Bitter Calm – Eternity In The Lake Of Fire

Writing back in April, we described how Eternity In The Lake Of Fire, the latest album from Bitter Calm, represented something of a sea change for the band. Lead single ‘Salt’ still revolved around weighty themes of love and death, but the more melodic sound represented a brighter tone for the Birmingham, Alabama outfit. But make no mistake, sunshine and rainbows this is not. You only have to look at the album’s title to understand that. “Rather than a compensatory turn to positivity,” we wrote in a later preview of single ‘Surrender’, “the tone is something won in the hardest of manners, brightness not as an absence of dark but rather the strange marvel at being alive to record at all.”

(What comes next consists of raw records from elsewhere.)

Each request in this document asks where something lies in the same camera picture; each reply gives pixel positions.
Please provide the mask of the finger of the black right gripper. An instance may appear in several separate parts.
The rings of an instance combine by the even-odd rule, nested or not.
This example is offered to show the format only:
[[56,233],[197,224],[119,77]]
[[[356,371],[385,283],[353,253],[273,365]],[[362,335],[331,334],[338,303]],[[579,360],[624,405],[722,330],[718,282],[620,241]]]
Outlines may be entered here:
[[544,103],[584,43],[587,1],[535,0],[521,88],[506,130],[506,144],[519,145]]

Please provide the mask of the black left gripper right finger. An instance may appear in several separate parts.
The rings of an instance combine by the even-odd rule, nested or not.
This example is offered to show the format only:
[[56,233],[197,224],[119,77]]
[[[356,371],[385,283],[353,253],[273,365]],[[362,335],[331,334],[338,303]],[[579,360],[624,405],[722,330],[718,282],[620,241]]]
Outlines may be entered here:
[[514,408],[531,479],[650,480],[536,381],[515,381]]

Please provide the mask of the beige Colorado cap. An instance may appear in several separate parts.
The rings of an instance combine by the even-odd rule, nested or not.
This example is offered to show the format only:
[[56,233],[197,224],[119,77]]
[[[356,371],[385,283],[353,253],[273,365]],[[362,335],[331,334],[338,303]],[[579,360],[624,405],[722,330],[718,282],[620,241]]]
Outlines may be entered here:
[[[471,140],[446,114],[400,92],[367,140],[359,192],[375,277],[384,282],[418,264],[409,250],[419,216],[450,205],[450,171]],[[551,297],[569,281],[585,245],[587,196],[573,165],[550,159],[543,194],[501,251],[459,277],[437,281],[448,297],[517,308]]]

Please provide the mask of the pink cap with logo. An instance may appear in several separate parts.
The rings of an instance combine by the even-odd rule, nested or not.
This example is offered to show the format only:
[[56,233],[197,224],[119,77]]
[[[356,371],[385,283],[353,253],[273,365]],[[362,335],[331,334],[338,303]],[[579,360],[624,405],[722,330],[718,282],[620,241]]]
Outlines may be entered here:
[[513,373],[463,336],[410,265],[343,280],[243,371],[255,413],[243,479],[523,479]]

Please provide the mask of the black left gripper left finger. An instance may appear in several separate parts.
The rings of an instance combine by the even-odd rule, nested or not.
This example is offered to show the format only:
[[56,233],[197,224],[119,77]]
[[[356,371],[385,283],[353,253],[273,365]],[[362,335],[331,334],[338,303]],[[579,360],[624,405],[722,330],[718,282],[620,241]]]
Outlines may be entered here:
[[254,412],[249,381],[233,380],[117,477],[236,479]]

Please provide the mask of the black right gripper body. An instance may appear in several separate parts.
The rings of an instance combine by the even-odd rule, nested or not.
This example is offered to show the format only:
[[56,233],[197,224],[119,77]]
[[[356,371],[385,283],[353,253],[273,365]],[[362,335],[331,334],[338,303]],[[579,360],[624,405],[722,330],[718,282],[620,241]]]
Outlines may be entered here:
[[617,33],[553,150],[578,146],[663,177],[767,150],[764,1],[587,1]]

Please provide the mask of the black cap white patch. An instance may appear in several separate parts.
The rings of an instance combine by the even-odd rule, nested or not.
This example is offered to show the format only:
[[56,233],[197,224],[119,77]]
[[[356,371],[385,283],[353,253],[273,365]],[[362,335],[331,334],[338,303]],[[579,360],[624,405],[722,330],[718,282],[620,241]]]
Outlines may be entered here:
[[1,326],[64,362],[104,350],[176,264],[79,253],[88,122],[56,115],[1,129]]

With the album out now via Earth Libraries, it is clear this mood persists across the breadth of the songs. Eternity In The Lake Of Fire is a record set against the volatile rains peculiar to Birmingham. Shrouded in the shadow of an oncoming downpour, beset by a strange atmospheric pressure, always anticipating the next deluge. But also having learnt that such ferocious storms tend to burn themselves out quickly, leaving nothing but a dripping quiet. The Bitter Calm sound mirrors this climate, not only matching intensity and placidity, but capturing those interstitial periods—be they foreboding build-ups or shocked aftermaths. Take a song like ‘Sinner’, which blends the confessional weight of Greet Death or Pedro the Lion with almost orchestral detail, like a storm cloud leavened by a transcendent ray of light.

hey man,
i can take it
it’s my pain that keeps this world turning
how’ve you not considered?
i’m a sinner,
i should die for you

But it’s impossible to talk about Eternity In The Lake of Fire without considering the imagery of its title. Not just a descent into the underworld but a one-way ticket. In many ways, the album plays as an attempt by lead Michael Harp to accept the underworld as the default scenery. An effort to perhaps hurdle the worst of despair by coming to understand their lot. See how ‘Surrender’ emerges from the bleak ‘Convenient’, no more reassured against the oncoming black, but finding some solace in embracing it and relinquishing the fight to stay above ground. And if the album charts such a process, then opener ‘Nothin’ is something of a mission statement. There are no joyous epiphanies or arcs towards salvation. There is only the fact of life.

Eternity In The Lake of Fire is out now via Earth Libraries and available from the Bitter Calm Bandcamp page.